The process repeated until the seventh thief found the others plotting against him, and still with a single remaining diamond after splitting them into $6$ equal shares.

What was the minimum number of diamonds in the cube?

• The Seventh thief found them and found there'd be 1 left after spitting it in SIX? equal shares? What about thief #7 doesn't he get diamonds? Jun 10 '16 at 12:07
• @dcfyj When the $6$ were sharing equally there would be $1$ remaining diamond. They already know the number of diamonds is divisible by $7$ due to the well publicised peculiarities of the famous eccentric. Jun 10 '16 at 12:12

I believe there were

1033394994933301 diamonds, in a cube 101101 on a side.
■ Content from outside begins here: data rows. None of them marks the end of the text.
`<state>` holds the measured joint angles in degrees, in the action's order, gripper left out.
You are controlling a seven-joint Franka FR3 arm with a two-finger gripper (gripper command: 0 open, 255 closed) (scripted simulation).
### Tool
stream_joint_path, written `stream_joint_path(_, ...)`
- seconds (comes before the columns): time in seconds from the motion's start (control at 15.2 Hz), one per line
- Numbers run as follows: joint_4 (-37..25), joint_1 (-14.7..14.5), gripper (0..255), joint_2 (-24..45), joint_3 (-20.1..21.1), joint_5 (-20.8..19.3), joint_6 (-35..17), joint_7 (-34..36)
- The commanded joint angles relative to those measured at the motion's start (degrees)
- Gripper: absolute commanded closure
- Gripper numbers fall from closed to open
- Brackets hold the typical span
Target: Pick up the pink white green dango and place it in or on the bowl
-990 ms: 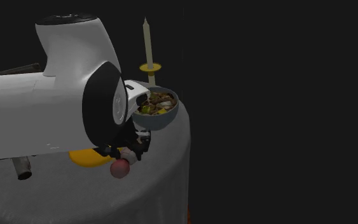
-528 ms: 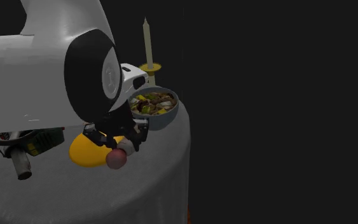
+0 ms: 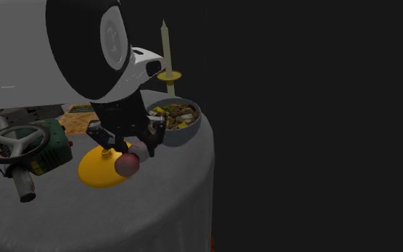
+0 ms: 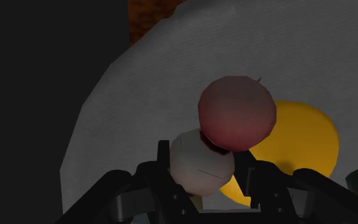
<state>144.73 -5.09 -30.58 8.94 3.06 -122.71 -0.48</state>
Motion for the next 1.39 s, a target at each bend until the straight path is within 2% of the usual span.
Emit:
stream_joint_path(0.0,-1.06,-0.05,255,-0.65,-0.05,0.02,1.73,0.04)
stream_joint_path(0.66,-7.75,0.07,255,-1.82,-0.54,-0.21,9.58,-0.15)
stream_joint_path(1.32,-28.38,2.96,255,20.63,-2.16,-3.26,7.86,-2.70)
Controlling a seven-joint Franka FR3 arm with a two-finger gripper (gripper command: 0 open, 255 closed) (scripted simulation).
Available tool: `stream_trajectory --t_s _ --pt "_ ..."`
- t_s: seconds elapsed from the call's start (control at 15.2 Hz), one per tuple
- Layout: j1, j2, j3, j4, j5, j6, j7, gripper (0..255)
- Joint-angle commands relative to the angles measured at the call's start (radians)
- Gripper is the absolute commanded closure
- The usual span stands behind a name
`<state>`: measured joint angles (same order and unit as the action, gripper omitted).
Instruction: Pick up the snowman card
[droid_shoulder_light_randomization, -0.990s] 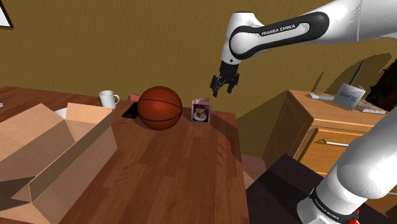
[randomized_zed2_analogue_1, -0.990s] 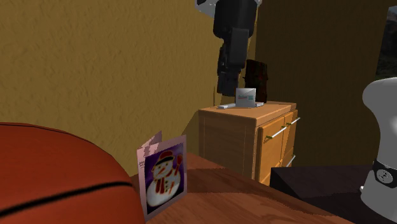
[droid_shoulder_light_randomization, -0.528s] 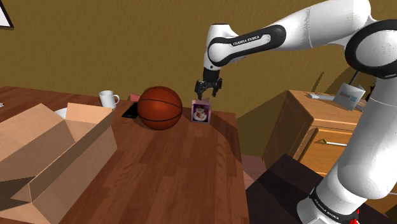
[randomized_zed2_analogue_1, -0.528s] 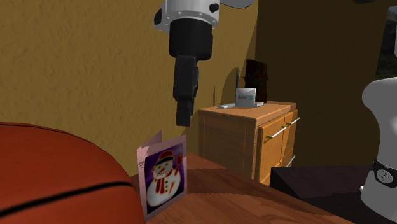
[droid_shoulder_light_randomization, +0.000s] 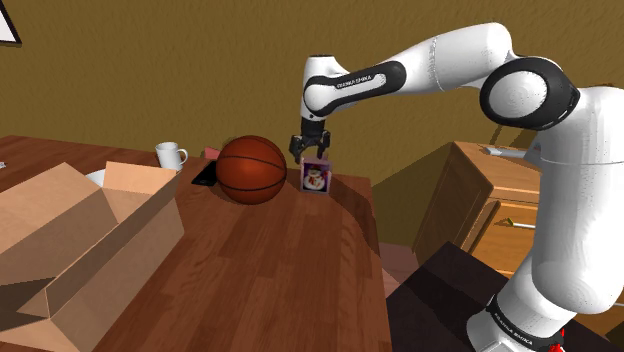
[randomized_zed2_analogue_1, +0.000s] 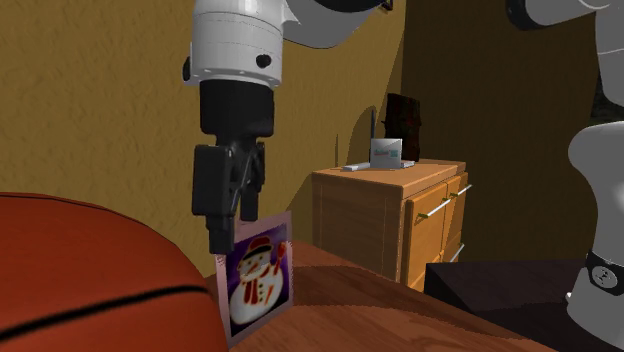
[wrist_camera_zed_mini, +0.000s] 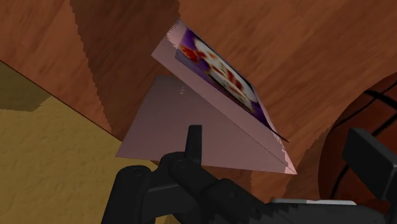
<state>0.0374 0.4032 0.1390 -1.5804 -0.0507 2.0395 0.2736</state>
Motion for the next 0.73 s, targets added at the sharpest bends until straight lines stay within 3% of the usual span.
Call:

Solution by semi-brainless computer search. Here's the code (though the code I actually used -- and briefly had here -- had a stupid bug which by mere good luck happened not to make it find the wrong answer).

for n in range(1,100000000):
m = 420*n+301
m = m**3 # number is a cube
s = str(m)
if s != s[::-1]: continue
print(n,m)
break

The only non-obvious things here are:

• m = 420*n+301: for k=2,3,4,5,6 it happens that $n^3=1$ mod k iff $n=1$ mod k, so the side length of our cube must be 1 mod 60. It also happens to be a multiple of 7, which means it needs to be 301 mod 420 as per the earlier puzzle linked from the question here.
• s[::-1]: terse but unobvious Pythonese for reversing a sequence.
• $1685^3=4,784,094,125$, not 1033394994933301. Jun 10 '16 at 12:34
• Er, no, sorry, 1685 is the value of n, not of 60n+1. Will fix. Jun 10 '16 at 12:35
• 1685 per side there are 6 sides to a cube Jun 10 '16 at 12:35
• @dcfyj Um... what? Jun 10 '16 at 12:36
• And 7 divides 101101, too. Jun 10 '16 at 12:38

You don't actually say that when the 5th thief discovered the other 4 and demanded that the diamonds be divided into 5, that there would be 1 left over. So I suggest that there are 343 diamonds.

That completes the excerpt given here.